◆ EXERCISE DESCRIPTION: Look for "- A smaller" in the listing below, then copy exactly the line it appears in and all lines after it to the end, and nothing more.

..........

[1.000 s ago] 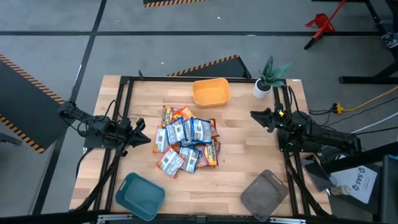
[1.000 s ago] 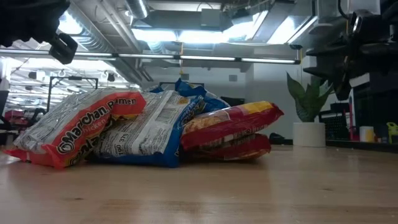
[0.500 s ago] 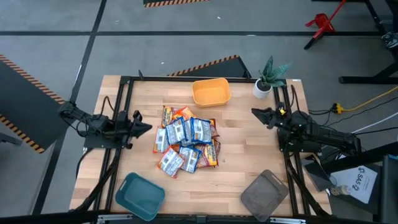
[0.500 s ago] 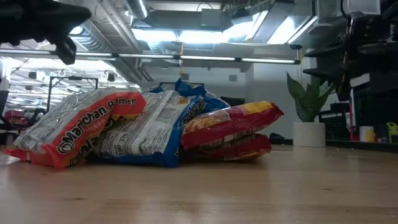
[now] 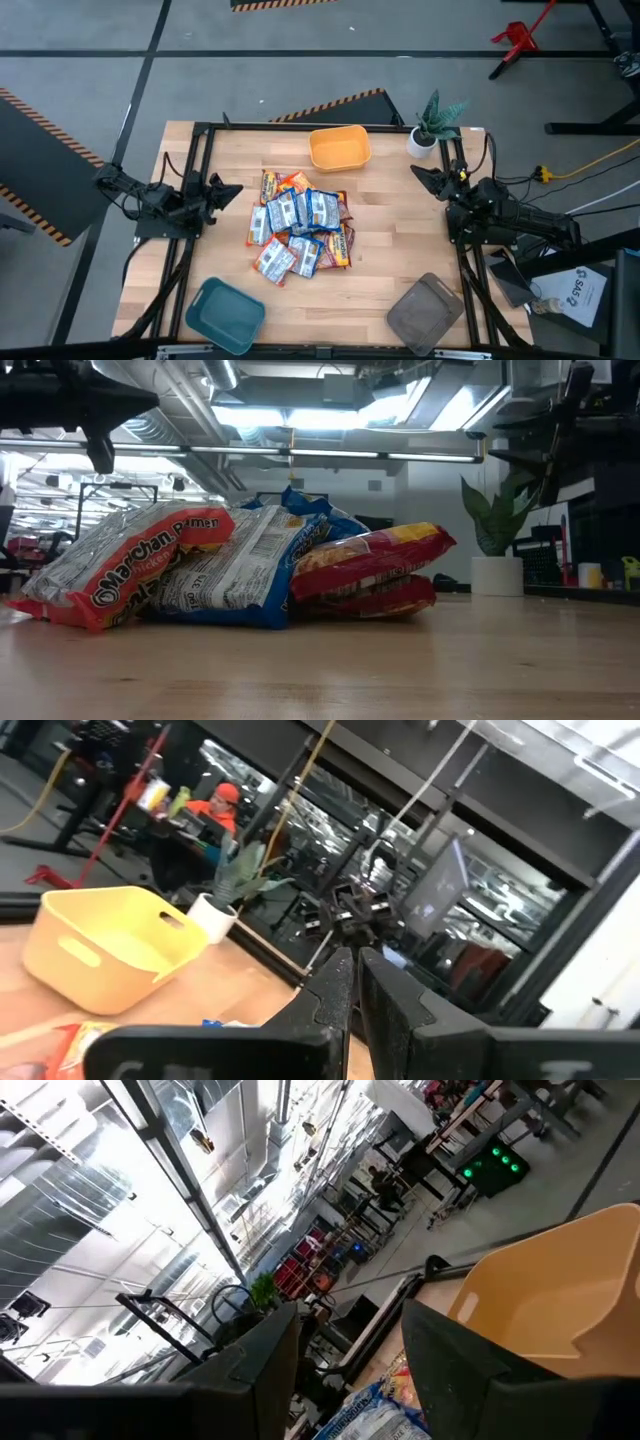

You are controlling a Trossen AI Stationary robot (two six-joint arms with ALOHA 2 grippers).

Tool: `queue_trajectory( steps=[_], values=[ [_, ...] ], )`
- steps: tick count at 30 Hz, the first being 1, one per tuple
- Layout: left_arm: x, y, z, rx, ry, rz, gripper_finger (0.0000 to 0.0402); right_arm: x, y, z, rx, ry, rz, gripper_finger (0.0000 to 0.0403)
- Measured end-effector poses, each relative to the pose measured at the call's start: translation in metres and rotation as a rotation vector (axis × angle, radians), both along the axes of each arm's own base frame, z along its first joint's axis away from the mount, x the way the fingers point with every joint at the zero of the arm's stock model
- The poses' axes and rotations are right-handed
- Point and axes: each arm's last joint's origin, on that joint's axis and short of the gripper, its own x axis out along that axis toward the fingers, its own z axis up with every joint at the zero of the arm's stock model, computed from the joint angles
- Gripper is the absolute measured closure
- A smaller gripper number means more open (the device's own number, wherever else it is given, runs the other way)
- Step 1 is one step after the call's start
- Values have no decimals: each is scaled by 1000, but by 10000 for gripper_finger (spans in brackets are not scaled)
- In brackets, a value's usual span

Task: Sort Maruchan noodles
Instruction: Put the blue noodle pack into the black bin

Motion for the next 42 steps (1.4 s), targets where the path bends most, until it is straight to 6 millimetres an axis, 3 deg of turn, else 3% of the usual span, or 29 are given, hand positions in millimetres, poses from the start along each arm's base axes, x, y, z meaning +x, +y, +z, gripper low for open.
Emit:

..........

◆ WRITTEN SOLUTION:
- A smaller gripper number means more open (the device's own number, wherever else it is given, runs the other way)
- Step 1 is one step after the call's start
- Values have no decimals: each is scaled by 1000, but by 10000 for gripper_finger (spans in brackets are not scaled)
- In brackets, a value's usual span

Task: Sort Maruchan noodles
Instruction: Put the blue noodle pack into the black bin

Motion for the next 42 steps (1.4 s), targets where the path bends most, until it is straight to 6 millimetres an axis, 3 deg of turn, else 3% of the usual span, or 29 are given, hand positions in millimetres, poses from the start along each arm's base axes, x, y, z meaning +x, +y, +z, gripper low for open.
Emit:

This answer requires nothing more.